Kimdir bilmem ama dediğim gibi bize, herkese suratını asmaksızın yardımcı oldu.
Alt katta çıkış işlemlerini yapmak için bekliyoruz. Beni
badici kılıklı benden az biraz kısa biri girişteki küçük kayıt odasının
arkasındaki bölüme aldı. Oturdum bir süre. Kim bilir kaç para ödeyeceğimi vb
düşünürken kimse gelmeyince çıkıp “bulaşıkları mı yıkayacağım yoksa direkt mi
döveceksiniz ?” diye sordum. Badici kılıklı olan yanıma geldi, anlamamış. Zaten
bu coğrafyada espri anlama yeteneği beklemiyordum ama dediklerimi açıklayınca
gülümsemeye başlıyor. "Böyle bir şey olmaz burada" diyor. Sonra soruyor “Fatura
alacak mısın? Alacaksan 100 euro ama almayacaksanız gidebilirsiniz”
Anlayamıyorum.

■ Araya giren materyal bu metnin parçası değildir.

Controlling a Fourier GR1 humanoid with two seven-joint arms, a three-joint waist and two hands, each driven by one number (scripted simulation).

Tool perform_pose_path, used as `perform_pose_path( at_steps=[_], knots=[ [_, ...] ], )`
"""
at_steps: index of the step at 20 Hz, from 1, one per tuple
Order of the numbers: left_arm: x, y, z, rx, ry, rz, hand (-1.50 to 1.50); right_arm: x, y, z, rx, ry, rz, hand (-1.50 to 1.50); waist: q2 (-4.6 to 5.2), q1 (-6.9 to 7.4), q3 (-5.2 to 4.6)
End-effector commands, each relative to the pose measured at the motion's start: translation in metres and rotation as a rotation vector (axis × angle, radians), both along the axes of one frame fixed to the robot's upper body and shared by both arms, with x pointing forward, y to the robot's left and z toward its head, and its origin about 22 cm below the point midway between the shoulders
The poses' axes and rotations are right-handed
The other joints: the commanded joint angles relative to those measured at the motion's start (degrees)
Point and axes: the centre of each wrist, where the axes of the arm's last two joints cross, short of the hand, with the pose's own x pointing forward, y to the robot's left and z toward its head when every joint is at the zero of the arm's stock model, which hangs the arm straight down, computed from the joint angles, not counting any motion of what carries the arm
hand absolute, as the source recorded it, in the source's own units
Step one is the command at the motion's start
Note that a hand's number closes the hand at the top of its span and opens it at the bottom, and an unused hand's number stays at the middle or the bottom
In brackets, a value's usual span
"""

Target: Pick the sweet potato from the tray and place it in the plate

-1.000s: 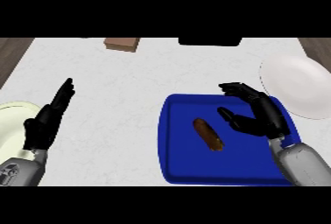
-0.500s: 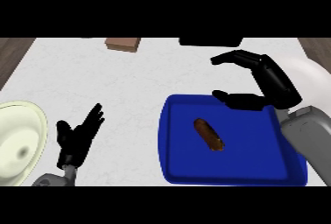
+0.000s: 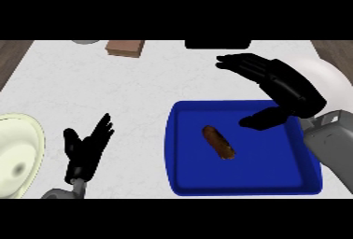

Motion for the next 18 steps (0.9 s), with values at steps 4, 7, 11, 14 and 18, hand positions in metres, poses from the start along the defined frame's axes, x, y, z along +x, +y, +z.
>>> perform_pose_path(
  at_steps=[4, 7, 11, 14, 18],
  knots=[
    [-0.002, -0.006, -0.008, -0.011, 0.011, 0.010, 0.00, -0.021, 0.034, 0.021, -0.450, 0.054, -0.034, -1.50, -0.22, -0.46, -0.13],
    [-0.003, -0.003, -0.006, -0.014, -0.006, 0.003, 0.00, -0.034, 0.054, 0.017, -0.513, 0.078, -0.056, -1.50, -0.07, -0.19, 0.00],
    [-0.001, -0.007, 0.009, -0.013, 0.002, 0.006, 0.00, -0.061, 0.075, -0.003, -0.609, 0.084, -0.107, -1.50, -0.05, -0.22, 0.06],
    [-0.011, -0.002, -0.004, -0.008, 0.003, 0.005, 0.00, -0.070, 0.096, -0.028, -0.640, 0.102, -0.127, -1.50, 0.08, 0.03, 0.07],
    [-0.005, -0.010, 0.001, -0.009, 0.006, 0.006, 0.00, -0.072, 0.109, -0.046, -0.648, 0.061, -0.148, -1.50, 0.16, 0.09, 0.09]
  ],
)
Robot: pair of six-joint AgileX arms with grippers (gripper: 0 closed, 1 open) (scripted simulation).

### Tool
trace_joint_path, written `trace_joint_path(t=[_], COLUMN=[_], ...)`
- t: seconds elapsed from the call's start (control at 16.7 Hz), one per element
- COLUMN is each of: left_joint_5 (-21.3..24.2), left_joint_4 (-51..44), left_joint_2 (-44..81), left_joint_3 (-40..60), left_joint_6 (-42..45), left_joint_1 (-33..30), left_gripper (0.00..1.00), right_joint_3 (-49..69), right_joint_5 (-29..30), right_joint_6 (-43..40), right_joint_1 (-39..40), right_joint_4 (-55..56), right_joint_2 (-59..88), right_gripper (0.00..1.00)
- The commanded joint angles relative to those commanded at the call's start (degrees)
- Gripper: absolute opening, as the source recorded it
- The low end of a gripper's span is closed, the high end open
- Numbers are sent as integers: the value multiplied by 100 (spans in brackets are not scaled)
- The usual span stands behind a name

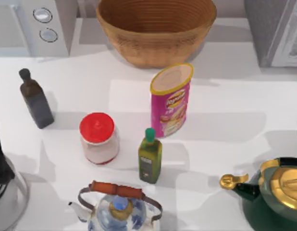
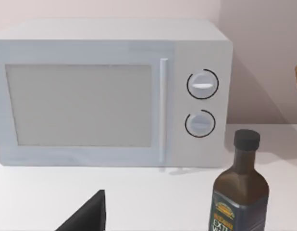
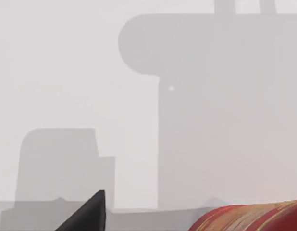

Aslına bakarsanız adamı anlıyorum ama dediklerine anlam
veremiyorum. Bir kaç kez tekrarlıyor ben sorduğumda. En sonunda “eğer içeyim
diye para veriyorsan teşekkürler ama tedavi için vermeyeceksin. Fatura istersen onu 100 euro’ya satarım”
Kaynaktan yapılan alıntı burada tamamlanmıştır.